**WHAT TO PRODUCE:**
In the records below, begin at the line containing "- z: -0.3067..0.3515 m" and end at the line containing "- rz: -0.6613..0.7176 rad"; quote every line in that span exactly, including both boundary lines, and no others.

*** Opening SOURCE MATERIAL ***

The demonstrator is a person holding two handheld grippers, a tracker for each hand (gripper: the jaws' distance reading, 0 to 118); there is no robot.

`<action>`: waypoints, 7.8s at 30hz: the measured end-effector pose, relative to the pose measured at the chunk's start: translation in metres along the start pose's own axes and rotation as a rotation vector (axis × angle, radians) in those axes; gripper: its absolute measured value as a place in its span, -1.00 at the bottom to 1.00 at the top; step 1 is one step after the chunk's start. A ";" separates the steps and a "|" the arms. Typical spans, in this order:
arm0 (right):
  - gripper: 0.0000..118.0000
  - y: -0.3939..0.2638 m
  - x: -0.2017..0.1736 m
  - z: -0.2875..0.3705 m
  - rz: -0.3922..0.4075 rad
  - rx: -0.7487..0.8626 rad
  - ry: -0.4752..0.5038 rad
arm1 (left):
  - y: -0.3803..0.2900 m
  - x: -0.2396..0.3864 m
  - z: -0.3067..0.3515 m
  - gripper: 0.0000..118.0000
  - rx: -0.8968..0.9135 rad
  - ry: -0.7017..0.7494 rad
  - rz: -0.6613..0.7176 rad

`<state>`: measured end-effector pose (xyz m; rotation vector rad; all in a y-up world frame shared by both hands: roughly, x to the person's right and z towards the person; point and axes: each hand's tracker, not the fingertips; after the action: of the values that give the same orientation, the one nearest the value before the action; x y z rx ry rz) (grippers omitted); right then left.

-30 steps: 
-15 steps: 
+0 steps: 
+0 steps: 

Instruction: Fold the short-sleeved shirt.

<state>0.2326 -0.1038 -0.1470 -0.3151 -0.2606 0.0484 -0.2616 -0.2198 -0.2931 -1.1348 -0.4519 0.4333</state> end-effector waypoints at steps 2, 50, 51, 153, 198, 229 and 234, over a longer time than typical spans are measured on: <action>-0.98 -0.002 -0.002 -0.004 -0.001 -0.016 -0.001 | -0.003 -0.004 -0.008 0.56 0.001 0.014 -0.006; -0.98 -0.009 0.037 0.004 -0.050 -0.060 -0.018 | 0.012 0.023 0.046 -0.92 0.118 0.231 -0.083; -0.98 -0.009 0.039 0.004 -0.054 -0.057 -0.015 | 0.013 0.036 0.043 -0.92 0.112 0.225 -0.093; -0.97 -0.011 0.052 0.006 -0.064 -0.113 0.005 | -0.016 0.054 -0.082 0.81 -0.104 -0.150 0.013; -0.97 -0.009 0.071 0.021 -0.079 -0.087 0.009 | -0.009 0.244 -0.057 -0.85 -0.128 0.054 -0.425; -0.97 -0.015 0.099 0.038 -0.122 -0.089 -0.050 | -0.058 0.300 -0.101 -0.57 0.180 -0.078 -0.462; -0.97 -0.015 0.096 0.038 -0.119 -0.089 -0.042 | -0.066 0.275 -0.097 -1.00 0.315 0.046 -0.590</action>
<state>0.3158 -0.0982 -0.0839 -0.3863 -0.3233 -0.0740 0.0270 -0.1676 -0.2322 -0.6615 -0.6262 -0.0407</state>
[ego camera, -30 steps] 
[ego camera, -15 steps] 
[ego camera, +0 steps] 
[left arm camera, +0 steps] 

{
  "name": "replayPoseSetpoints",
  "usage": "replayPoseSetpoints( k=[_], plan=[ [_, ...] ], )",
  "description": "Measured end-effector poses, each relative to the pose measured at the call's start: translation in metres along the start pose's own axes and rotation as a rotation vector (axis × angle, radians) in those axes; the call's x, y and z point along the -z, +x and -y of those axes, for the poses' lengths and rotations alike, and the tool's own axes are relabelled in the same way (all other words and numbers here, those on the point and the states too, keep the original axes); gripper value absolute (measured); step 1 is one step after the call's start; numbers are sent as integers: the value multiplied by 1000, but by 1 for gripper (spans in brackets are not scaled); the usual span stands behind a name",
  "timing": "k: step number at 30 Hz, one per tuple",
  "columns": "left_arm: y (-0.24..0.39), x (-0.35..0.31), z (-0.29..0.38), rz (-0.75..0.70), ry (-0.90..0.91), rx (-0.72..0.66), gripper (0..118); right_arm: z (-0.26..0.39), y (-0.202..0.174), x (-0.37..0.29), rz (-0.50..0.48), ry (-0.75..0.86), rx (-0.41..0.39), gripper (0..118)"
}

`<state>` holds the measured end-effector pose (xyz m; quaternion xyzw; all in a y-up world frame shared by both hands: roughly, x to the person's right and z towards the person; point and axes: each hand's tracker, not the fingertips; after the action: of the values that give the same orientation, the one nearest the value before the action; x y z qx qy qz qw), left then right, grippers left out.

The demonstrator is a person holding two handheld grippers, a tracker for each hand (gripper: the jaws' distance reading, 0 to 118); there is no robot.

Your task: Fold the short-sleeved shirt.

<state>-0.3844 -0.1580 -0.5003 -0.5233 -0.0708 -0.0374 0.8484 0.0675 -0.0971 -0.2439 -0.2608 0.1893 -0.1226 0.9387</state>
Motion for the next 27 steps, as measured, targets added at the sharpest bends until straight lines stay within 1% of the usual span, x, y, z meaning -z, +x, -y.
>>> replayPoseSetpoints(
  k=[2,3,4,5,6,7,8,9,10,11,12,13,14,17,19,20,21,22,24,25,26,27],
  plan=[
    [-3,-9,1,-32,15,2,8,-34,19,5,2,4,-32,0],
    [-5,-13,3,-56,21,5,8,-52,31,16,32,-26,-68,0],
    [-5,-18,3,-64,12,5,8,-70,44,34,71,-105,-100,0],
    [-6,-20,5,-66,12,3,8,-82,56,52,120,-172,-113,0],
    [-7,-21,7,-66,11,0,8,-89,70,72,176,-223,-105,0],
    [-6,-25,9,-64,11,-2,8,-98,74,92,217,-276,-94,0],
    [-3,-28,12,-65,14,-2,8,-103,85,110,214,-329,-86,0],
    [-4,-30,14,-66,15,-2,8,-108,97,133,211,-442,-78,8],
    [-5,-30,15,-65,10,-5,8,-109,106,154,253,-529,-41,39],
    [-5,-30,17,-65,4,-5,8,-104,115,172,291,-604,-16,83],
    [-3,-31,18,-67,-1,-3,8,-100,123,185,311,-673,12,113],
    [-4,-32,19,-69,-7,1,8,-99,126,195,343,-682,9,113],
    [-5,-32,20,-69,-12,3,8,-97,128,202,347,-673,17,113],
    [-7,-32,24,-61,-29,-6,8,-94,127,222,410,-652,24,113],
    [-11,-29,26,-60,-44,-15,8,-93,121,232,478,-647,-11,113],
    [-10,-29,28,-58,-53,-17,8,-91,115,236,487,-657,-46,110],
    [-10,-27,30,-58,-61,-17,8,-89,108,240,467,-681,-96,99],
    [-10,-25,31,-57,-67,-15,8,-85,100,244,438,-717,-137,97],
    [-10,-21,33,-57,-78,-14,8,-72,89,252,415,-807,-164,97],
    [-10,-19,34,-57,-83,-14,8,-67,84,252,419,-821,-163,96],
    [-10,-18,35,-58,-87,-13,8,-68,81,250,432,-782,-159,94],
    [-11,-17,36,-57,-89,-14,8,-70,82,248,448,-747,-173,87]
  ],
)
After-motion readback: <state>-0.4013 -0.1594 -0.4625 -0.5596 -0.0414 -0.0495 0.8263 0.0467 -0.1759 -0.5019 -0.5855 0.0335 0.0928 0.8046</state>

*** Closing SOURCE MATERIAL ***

**REPLY TO THE EXERCISE:**
  - z: -0.3067..0.3515 m
  - gripper: 0.0000..118.0000
  - rx: -0.8968..0.9135 rad
  - ry: -0.7017..0.7494 rad
  - rz: -0.6613..0.7176 rad

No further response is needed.